_Information provided_.

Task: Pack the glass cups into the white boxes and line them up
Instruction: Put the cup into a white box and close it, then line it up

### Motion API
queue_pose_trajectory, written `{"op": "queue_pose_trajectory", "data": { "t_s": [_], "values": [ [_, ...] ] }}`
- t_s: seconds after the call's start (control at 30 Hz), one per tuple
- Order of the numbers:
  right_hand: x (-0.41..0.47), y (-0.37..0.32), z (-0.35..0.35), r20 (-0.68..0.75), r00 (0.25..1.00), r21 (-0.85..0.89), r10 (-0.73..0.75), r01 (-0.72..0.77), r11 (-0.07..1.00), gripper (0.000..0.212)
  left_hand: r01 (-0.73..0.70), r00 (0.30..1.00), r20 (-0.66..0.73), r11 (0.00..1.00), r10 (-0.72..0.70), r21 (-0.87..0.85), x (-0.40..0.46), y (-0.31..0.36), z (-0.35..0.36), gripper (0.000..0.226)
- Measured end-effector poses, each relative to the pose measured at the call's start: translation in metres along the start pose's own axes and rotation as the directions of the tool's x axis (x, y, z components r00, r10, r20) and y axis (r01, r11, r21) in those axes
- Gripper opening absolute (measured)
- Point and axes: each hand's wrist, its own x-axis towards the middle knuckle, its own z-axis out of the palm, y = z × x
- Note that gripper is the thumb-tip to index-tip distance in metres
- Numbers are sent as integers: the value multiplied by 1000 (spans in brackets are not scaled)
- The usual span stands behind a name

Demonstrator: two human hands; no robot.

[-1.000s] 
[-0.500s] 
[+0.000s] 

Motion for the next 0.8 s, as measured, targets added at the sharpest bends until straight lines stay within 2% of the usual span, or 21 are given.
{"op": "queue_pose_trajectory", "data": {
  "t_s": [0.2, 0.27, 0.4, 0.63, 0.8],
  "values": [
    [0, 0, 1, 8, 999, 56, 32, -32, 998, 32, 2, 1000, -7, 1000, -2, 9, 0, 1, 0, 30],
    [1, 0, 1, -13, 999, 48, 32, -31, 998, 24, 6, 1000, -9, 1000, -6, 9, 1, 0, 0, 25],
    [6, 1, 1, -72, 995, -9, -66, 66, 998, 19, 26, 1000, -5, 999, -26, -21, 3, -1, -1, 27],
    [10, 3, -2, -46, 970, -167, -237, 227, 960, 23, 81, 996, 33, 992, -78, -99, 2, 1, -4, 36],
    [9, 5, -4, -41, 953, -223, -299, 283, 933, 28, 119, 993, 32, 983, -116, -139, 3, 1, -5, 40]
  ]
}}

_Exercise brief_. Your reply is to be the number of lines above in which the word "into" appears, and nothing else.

_Solution for this exercise_. 2